EXERCISE DESCRIPTION:
Copy out the listing below exactly, please, and skip any pictures.

DATA TO EXAMINE:
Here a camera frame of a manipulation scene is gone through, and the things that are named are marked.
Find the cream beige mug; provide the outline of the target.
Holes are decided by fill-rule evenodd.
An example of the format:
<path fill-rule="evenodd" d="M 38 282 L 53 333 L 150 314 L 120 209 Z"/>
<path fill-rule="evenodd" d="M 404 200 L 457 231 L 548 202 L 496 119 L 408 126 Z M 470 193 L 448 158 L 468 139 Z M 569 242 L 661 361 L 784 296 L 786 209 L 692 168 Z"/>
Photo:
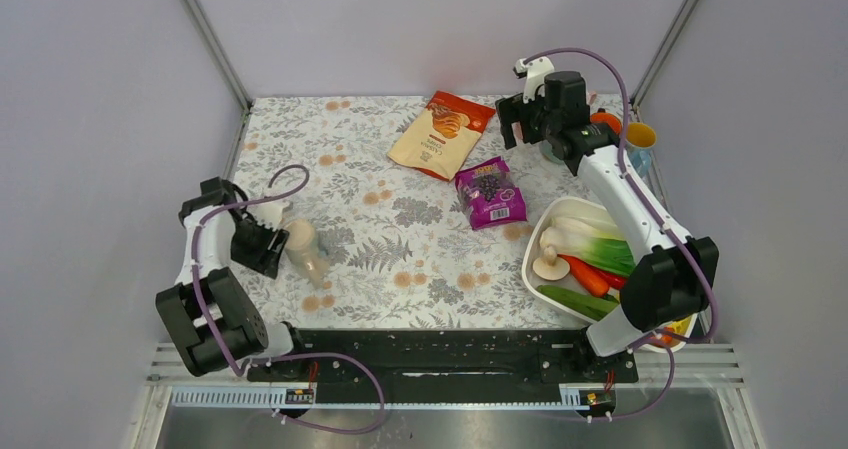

OUTPUT OF THE EXERCISE:
Here a camera frame of a manipulation scene is gone through, and the things that are named are marked.
Find the cream beige mug; provide the outline of the target.
Holes are decided by fill-rule evenodd.
An example of the format:
<path fill-rule="evenodd" d="M 38 282 L 53 333 L 150 314 L 120 209 Z"/>
<path fill-rule="evenodd" d="M 404 200 L 457 231 L 548 202 L 496 119 L 408 126 Z M 470 193 L 448 158 L 468 139 Z M 569 242 L 661 361 L 784 296 L 786 209 L 692 168 Z"/>
Photo:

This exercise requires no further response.